*** The data Section Begins ***

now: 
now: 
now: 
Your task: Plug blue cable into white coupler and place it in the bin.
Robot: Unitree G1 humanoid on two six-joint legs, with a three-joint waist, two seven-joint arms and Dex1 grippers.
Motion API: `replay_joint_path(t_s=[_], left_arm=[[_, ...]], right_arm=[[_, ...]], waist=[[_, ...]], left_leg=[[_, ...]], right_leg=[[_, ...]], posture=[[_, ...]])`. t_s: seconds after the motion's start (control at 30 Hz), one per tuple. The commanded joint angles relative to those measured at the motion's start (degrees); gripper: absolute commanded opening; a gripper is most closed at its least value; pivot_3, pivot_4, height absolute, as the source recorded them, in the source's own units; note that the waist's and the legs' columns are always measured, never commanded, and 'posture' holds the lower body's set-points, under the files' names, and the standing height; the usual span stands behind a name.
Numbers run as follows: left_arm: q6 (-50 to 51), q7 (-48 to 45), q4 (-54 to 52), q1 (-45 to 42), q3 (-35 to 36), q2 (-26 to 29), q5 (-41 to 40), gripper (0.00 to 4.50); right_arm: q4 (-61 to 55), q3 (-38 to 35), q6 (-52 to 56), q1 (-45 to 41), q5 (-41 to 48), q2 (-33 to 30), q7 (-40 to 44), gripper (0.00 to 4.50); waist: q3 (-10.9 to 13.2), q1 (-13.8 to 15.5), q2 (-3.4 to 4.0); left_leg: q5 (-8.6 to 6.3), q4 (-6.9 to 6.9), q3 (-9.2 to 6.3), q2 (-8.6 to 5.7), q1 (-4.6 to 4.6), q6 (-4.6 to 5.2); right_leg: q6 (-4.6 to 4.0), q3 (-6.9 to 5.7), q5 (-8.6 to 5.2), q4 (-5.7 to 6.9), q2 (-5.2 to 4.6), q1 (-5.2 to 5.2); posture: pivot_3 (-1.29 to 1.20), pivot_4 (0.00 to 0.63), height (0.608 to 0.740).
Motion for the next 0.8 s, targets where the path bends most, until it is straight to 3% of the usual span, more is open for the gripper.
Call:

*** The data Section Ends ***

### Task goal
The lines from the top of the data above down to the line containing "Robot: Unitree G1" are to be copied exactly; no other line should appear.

### Expected output
now: 
now: 
now: 
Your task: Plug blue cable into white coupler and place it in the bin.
Robot: Unitree G1 humanoid on two six-joint legs, with a three-joint waist, two seven-joint arms and Dex1 grippers.

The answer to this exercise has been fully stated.